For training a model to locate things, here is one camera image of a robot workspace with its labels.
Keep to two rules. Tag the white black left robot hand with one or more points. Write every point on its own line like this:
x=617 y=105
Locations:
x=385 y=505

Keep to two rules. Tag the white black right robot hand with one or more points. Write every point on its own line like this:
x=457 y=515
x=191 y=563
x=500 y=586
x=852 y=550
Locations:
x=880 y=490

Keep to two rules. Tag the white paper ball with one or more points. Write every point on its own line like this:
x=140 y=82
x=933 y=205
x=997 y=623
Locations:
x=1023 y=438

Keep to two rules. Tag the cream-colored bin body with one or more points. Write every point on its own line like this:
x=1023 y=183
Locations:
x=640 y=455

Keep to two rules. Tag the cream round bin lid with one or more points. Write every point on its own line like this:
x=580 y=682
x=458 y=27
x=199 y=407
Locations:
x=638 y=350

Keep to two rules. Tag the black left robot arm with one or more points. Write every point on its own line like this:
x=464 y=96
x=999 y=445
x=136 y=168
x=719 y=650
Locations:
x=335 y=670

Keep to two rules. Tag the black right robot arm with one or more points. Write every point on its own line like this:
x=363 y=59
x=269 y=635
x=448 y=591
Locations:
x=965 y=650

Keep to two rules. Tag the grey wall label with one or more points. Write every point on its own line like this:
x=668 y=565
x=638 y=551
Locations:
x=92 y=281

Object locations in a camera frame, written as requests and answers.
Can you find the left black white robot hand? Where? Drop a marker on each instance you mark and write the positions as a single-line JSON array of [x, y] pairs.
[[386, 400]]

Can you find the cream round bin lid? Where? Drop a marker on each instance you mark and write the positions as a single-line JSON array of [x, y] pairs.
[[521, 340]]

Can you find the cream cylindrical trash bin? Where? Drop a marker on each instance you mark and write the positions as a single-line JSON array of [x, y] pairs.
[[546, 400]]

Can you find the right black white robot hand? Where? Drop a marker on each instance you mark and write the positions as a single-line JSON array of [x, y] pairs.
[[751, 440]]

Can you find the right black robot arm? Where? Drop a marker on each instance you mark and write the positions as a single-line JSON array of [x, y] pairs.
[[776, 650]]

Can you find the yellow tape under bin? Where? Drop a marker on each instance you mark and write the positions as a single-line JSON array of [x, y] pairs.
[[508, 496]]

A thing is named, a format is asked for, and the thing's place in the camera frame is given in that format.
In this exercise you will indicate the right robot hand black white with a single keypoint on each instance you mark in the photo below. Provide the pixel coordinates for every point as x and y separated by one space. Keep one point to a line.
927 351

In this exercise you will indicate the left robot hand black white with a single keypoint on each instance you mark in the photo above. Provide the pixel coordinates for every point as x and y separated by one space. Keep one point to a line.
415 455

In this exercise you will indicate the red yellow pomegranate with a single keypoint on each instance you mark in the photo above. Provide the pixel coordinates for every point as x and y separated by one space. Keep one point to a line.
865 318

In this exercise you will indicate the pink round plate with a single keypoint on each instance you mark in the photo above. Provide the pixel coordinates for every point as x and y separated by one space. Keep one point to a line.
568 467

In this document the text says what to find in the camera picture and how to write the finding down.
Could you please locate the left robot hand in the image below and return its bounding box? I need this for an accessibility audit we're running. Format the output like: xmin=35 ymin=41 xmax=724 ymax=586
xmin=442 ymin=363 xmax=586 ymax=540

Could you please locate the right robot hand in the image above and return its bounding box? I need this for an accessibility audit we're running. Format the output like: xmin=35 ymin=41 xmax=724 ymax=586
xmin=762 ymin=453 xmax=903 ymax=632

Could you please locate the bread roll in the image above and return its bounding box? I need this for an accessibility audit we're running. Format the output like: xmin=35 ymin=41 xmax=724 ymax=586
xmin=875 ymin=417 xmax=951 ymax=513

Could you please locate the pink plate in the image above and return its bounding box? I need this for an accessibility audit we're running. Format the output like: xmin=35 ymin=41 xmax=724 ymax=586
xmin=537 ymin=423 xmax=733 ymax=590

» DIRECTIONS:
Pull out every line of the entries that includes the word "rules".

» RESULT:
Keep to two rules. Tag the white black left robot hand with one or more points. Write every point on its own line like this:
Keep to two rules. Tag the white black right robot hand with one or more points. Write every point on its own line like this:
Keep to two rules. Tag the white paper ball with one or more points. Write every point on its own line like this:
Keep to two rules. Tag the cream-colored bin body with one or more points. Write every point on its own line like this:
Keep to two rules. Tag the cream round bin lid with one or more points. Write every point on its own line like this:
Keep to two rules. Tag the black left robot arm with one or more points. Write every point on its own line like this:
Keep to two rules. Tag the black right robot arm with one or more points. Write every point on its own line like this:
Keep to two rules. Tag the grey wall label with one or more points. Write every point on its own line like this:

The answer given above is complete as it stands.